TASK INSTRUCTIONS:
Within this material, find every line where the string "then" appears, and copy it out.
• • • • •
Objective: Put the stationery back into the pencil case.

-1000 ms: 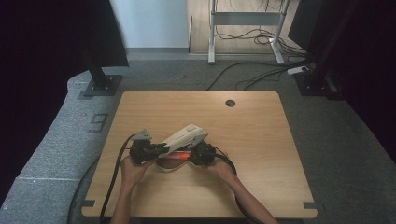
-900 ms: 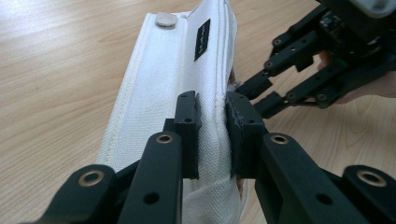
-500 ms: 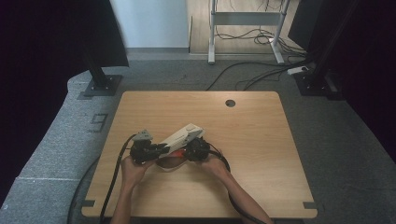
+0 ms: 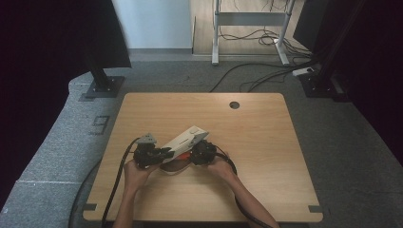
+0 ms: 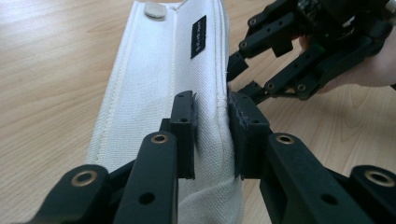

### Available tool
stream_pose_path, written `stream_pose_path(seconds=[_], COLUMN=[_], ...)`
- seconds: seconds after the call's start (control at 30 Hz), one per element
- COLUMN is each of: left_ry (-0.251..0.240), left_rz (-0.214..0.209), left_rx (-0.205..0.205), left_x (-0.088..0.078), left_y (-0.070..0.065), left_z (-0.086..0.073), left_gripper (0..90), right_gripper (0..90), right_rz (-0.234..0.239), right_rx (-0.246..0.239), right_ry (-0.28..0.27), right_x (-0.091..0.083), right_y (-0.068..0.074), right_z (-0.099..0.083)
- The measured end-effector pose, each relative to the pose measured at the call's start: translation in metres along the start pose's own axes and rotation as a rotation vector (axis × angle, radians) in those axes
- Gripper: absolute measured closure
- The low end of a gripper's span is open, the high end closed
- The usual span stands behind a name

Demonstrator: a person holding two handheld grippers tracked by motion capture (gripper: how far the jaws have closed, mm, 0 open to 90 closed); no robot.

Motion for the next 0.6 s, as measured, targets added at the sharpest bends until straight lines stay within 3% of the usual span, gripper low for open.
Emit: stream_pose_path(seconds=[0.6], left_ry=[0.043], left_rz=[-0.044], left_rx=[0.005], left_x=[0.012], left_y=[-0.008], left_z=[-0.009], left_gripper=[65.0], right_gripper=[60.3], right_rz=[-0.044], right_rx=[0.041], right_ry=[0.024], right_x=[-0.016], right_y=[-0.02], right_z=[-0.023])
Point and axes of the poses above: each handheld gripper's, and its own axes: x roughly forward along the jaws, z roughly out of its top, y roughly to its left, the point moved 5 cm from there along x, roughly forward along the jaws, and after that the axes turned 5 degrees about y, right-handed, at the moved point
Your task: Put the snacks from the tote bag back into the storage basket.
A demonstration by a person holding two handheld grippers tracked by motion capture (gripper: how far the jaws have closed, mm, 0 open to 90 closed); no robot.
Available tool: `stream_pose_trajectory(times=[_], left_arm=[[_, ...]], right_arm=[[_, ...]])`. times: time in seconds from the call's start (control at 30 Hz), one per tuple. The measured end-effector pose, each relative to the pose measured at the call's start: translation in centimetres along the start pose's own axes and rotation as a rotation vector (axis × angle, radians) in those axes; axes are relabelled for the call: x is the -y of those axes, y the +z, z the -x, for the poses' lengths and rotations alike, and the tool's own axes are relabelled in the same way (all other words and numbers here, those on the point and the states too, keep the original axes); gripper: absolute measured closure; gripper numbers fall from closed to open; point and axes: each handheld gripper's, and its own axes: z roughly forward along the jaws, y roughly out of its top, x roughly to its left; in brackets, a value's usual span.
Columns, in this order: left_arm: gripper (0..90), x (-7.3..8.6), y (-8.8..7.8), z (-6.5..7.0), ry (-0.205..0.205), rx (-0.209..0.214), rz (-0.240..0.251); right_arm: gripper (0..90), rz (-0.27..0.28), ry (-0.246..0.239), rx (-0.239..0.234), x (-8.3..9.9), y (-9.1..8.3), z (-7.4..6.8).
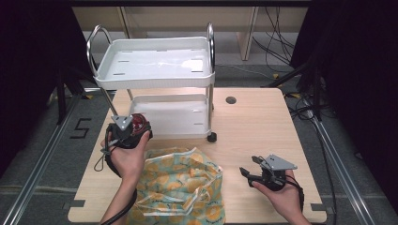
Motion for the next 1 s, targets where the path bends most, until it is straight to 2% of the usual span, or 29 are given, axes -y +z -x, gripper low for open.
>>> stream_pose_trajectory(times=[0.07, 0.13, 0.2, 0.27, 0.37, 0.4, 0.47, 0.5, 0.53, 0.63, 0.67, 0.7, 0.77, 0.83, 1.0], left_arm=[[25.5, -0.04, 0.08, 0.05, -0.006, 0.001, 0.004], [25.5, -0.08, 0.06, 0.08, -0.002, 0.0, 0.003], [25.5, -0.15, 0.17, 0.2, -0.002, -0.002, 0.006], [25.5, -0.18, 0.21, 0.2, 0.0, -0.002, 0.004], [25.5, -0.22, 0.36, 0.23, -0.003, -0.001, 0.007], [25.5, -0.23, 0.38, 0.21, 0.001, -0.003, 0.007], [25.5, -0.24, 0.39, 0.19, 0.007, -0.004, 0.008], [25.5, -0.27, 0.45, 0.17, 0.008, -0.006, 0.006], [25.5, -0.28, 0.48, 0.14, 0.007, -0.008, 0.006], [25.5, -0.32, 0.55, 0.1, 0.006, -0.01, 0.006], [25.5, -0.33, 0.58, 0.1, 0.001, -0.008, 0.007], [25.5, -0.36, 0.62, 0.07, 0.001, -0.005, 0.008], [25.5, -0.36, 0.72, 0.1, -0.007, -0.003, 0.011], [25.5, -0.39, 0.8, 0.1, -0.01, -0.003, 0.01], [25.5, -0.42, 0.8, 0.19, -0.002, -0.011, 0.014]], right_arm=[[35.4, 0.001, 0.0, 0.0, -0.02, -0.01, -0.02], [35.4, -0.022, 0.052, -0.007, -0.01, -0.2, -0.48], [35.3, -0.002, 0.009, -0.004, -0.04, -0.08, -0.09], [35.4, 0.003, 0.001, -0.001, -0.03, -0.07, -0.01], [35.4, -0.02, 0.044, -0.011, -0.03, -0.25, -0.35], [35.4, -0.019, 0.044, -0.011, -0.03, -0.24, -0.33], [35.4, 0.0, 0.015, 0.0, -0.03, -0.13, -0.11], [35.4, 0.001, 0.019, 0.0, -0.02, -0.11, -0.15], [35.4, 0.007, -0.004, 0.002, -0.04, -0.06, 0.02], [35.4, 0.001, 0.005, -0.003, -0.04, -0.08, -0.05], [35.4, -0.018, 0.051, -0.008, -0.02, -0.21, -0.41], [35.4, -0.014, 0.042, -0.008, -0.02, -0.19, -0.33], [35.4, -0.018, 0.054, -0.008, -0.02, -0.22, -0.43], [35.3, -0.001, 0.023, -0.002, -0.03, -0.11, -0.2], [35.4, -0.013, 0.044, -0.01, -0.05, -0.21, -0.4]])
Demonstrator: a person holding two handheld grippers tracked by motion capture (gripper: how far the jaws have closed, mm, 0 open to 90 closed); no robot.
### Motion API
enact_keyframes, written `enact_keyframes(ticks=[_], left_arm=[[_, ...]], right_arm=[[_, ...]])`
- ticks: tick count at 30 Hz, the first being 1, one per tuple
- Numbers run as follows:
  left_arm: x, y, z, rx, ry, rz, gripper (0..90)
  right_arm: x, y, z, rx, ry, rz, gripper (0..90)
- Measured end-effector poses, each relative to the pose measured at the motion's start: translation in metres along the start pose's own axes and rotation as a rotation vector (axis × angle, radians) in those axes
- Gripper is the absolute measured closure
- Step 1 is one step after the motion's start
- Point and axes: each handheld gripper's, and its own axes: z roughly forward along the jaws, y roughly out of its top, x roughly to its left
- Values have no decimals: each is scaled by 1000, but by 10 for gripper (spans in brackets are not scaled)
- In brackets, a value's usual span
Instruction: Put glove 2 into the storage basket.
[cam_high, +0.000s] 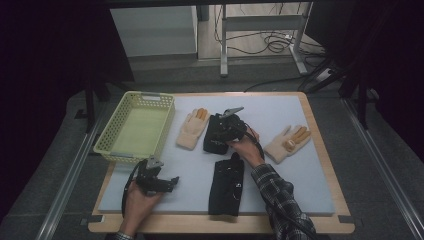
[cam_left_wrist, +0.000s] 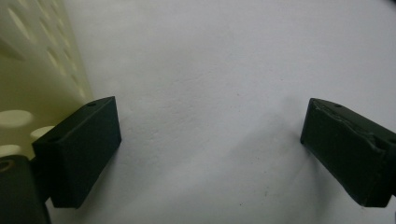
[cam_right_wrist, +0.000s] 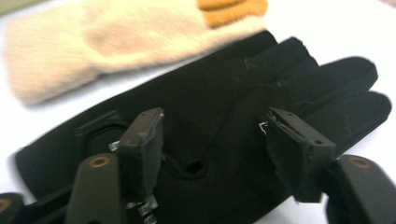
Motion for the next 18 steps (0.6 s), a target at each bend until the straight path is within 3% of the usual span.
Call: enact_keyframes(ticks=[2, 3, 4, 6, 10, 12, 18], left_arm=[[0, 0, 0, 0, 0, 0, 49], [0, 0, 0, 0, 0, 0, 49], [0, 0, 0, 0, 0, 0, 49], [0, 0, 0, 0, 0, 0, 49], [0, 0, 0, -1, 0, 0, 49], [0, 0, 0, -1, 0, 0, 49], [0, 0, 0, 0, 0, 0, 49]], right_arm=[[-4, -1, 7, 21, 2, 36, 344], [-9, -2, 10, 16, 34, 85, 363], [-11, -4, 10, 3, 44, 103, 411], [-11, -4, 10, -4, 45, 98, 515], [-12, -5, 8, 0, 36, 139, 729], [-10, -7, 6, -19, 27, 129, 819], [-3, -4, 3, -12, -21, 122, 859]])
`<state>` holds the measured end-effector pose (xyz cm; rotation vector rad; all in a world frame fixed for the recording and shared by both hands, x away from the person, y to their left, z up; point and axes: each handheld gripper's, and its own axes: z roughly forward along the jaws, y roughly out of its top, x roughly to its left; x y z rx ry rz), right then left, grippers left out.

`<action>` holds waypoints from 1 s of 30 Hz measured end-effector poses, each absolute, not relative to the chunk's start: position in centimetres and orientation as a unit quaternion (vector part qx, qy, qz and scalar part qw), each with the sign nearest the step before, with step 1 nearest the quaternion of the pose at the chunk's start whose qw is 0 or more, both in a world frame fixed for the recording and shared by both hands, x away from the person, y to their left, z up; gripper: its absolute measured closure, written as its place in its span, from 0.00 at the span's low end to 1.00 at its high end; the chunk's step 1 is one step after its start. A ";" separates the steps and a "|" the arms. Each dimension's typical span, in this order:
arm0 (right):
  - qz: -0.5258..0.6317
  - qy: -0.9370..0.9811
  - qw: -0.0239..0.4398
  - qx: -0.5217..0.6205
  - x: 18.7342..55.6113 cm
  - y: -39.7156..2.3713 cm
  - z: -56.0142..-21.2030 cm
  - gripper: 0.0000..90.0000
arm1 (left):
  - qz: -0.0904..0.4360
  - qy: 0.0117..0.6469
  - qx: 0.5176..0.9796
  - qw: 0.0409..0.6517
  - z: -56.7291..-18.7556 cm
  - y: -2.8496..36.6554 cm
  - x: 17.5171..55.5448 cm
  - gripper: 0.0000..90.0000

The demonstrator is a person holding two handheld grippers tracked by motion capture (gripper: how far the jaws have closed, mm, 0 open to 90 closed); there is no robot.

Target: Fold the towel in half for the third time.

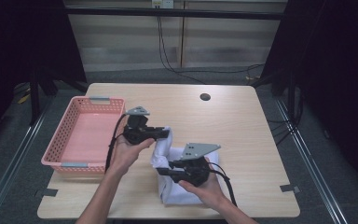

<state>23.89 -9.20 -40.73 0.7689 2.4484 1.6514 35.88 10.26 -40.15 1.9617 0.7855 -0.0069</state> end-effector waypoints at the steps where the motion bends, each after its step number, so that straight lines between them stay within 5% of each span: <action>1: 0.541 0.801 0.045 0.252 23.9 -9.2 -40.7 0.85 | -0.003 0.324 0.808 0.492 -40.1 10.3 35.9 0.86; 19: 0.489 0.802 0.028 0.343 20.9 -18.3 -45.7 0.76 | -0.059 0.303 0.838 0.449 -45.5 0.7 35.8 0.81; 30: 0.449 0.791 0.021 0.414 19.3 -23.0 -47.1 0.39 | -0.073 0.288 0.841 0.453 -46.5 -3.6 35.9 0.75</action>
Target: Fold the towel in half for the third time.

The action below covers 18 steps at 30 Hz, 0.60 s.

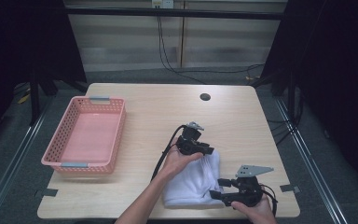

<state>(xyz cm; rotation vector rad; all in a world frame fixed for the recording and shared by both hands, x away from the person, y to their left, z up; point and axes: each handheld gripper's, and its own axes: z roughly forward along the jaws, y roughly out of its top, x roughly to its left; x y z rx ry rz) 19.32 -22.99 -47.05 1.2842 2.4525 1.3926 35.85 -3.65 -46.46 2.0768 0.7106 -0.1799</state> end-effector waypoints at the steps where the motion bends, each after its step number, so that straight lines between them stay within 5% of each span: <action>1: 0.449 0.791 0.021 0.414 19.3 -23.0 -47.1 0.39 | -0.073 0.288 0.841 0.453 -46.5 -3.6 35.9 0.73; 7: 0.457 0.776 0.063 0.429 20.0 -24.4 -46.2 0.31 | -0.067 0.286 0.827 0.479 -44.8 -2.8 35.8 0.56; 13: 0.425 0.786 0.124 0.431 24.7 -23.6 -45.7 0.29 | -0.024 0.283 0.840 0.462 -43.7 1.1 34.4 0.53; 18: 0.429 0.781 0.113 0.440 29.0 -22.3 -45.3 0.30 | -0.024 0.264 0.859 0.438 -44.4 4.0 32.1 0.56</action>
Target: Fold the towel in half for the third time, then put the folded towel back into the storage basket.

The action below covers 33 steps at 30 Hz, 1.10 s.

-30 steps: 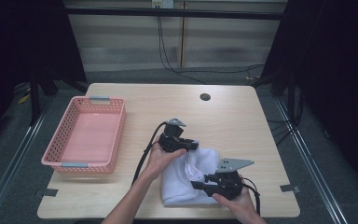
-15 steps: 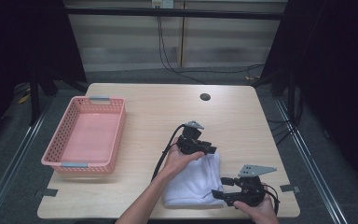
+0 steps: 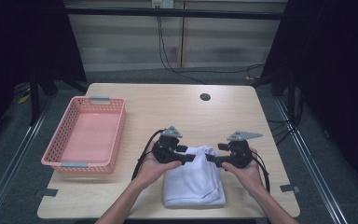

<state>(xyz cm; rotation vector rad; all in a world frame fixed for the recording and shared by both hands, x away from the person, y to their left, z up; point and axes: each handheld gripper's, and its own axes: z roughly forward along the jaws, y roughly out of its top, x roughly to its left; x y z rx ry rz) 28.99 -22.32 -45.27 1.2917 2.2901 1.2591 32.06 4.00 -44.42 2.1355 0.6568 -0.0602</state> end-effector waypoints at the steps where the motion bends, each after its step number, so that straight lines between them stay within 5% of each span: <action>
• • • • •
RESPONSE:
`<state>` holds the measured end-effector pose (xyz cm; rotation vector rad; all in a world frame fixed for the recording and shared by both hands, x away from the person, y to their left, z up; point and axes: each handheld gripper's, and its own axes: z roughly forward along the jaws, y roughly out of its top, x roughly to its left; x y z rx ry rz), right then left, grippers left out.
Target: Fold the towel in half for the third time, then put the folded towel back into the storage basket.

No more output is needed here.